Pulmonary arterial hypertension
Estimated prevalence: 10 – 50 cases per million
What is pulmonary hypertension?
Pulmonary hypertension = high blood pressure in the lungs
What is Pulmonary arterial hypertension ?
Chronic disease caused when the arteries in the lungs become narrowed, thickened or stiff, impeding blood flow from the heart
What are the stages of Pulmonary arterial hypertension?
Progressive and chronic occlusion of pulmonary arterioles
Forces the right ventricle to work harder to pump blood into the lungs
Right ventricular hypertrophy progresses to RV dilation and eventually right heart failure
What is Pulmonary arterial hypertension diagnosed by?
6-minute walk test and right heart catheterisation:
- Mean pulmonary artery pressure (mPAP) >20 mmHg
- Elevated pulmonary vascular resistance (PVR) ≥3 Wood units
- In presence of normal left atrial pressure
Occlusion of pulmonary arterioles caused by vascular remodelling in PAH.
What does this involve?
Increased Apoptosis:
Pulmonary artery endothelial cells undergo apoptosis
Some cells become apoptotic-resistant and hyper-proliferative
Increased Proliferation:
Endothelial cells proliferate by monoclonal expansion (cancer-like)
Smooth muscle cells are recruited leading to thickening of the vessel wall and vascular obstruction
Increased Permeability:
Monolayer integrity reduced leading to increased leukocyte transmigration
What remains the ‘gold-standard’ treatment?
Heart-lung transplant
Explain the genetics of PAH.
- Typically autosomal dominant inheritance or sporadic
- Features of complex disease:
- Reduced penetrance
- Gender bias – favours females
- Variable age of disease onset – Les s than 1 to patients in 70s, typical onset in 30s
What are at least twice as common in women compared to men?

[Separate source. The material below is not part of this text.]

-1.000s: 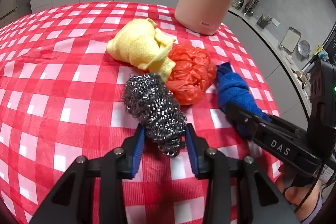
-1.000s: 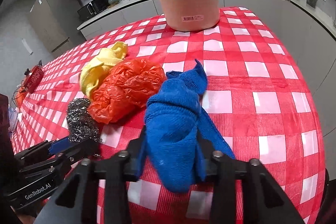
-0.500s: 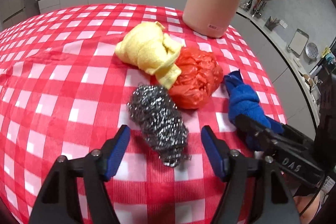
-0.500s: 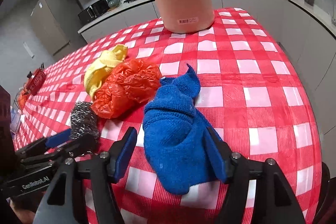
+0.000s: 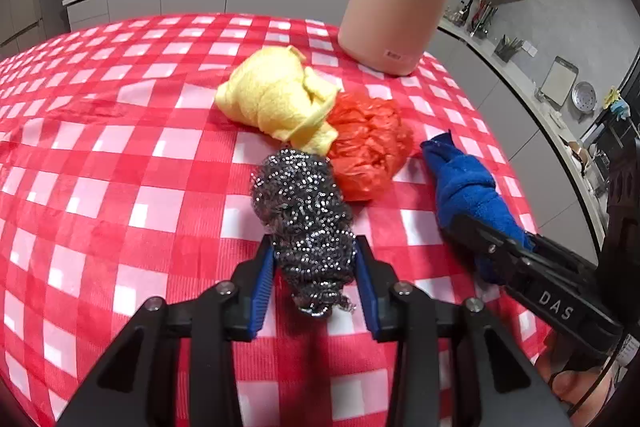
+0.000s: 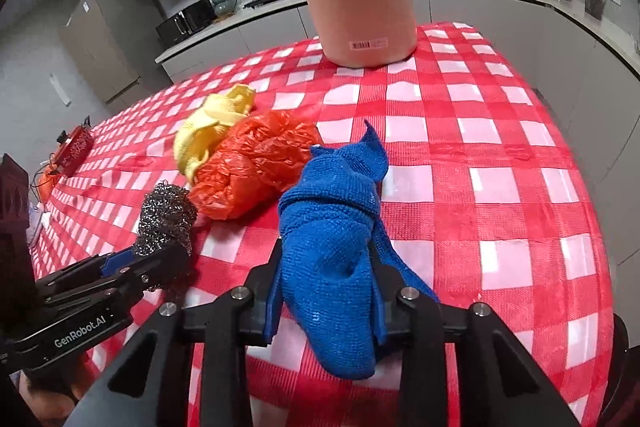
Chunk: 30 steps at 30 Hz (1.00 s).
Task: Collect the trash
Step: 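Grasp the steel wool scrubber with the left gripper while the right grasps the blue cloth, then carry the steel wool and blue cloth over the black bucket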
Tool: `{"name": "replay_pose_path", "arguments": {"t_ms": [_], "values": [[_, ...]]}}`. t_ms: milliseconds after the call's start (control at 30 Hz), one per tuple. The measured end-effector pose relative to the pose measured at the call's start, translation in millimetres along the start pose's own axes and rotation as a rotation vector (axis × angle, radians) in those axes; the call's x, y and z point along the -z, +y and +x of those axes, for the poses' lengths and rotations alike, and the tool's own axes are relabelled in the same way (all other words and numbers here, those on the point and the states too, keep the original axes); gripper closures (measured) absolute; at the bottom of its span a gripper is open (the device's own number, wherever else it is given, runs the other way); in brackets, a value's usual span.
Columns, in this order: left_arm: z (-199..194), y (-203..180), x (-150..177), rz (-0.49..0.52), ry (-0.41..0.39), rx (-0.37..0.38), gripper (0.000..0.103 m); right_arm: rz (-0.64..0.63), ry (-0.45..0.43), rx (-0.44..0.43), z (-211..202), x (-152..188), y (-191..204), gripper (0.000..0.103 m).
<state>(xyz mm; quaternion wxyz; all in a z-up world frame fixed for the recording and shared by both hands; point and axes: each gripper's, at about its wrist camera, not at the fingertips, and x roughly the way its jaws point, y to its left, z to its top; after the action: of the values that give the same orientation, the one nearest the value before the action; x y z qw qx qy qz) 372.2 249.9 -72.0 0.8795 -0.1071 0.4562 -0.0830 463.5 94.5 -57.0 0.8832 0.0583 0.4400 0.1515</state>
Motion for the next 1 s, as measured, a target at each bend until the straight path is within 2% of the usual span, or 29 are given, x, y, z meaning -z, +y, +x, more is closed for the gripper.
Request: {"name": "replay_pose_path", "arguments": {"t_ms": [467, 767, 1000], "values": [[-45, -56, 18, 0.054, -0.067, 0.048, 0.063, 0.039, -0.100, -0.024, -89, 24, -29, 0.066], [-48, -137, 30, 0.150, -0.069, 0.141, 0.063, 0.113, -0.161, 0.031, -152, 55, -90, 0.066], [-33, -206, 41, 0.241, -0.031, 0.242, 0.063, 0.206, -0.181, 0.103, -192, 83, -152, 0.066]]}}
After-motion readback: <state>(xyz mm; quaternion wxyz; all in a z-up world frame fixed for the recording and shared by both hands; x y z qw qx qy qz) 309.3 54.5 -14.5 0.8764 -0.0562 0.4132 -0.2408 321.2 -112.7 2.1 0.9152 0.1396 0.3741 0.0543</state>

Idiopathic and heritable forms of PAH
PAH is most diagnosed in who?
Women aged 30-60
What is the first major causal gene for PAH?
BMPR2
- Catalytic serine-threonine kinase domain: aa.205-508
- C-terminal cytoplasmic tail domain
- Signal peptide: aa.1-26
- Extracellular (ligand-binding) domain: aa.60-131
- Transmembrane domain: aa.152-174
- Over 800 independent mutations reported in the literature
Explain the Canonical BMP signalling pathway?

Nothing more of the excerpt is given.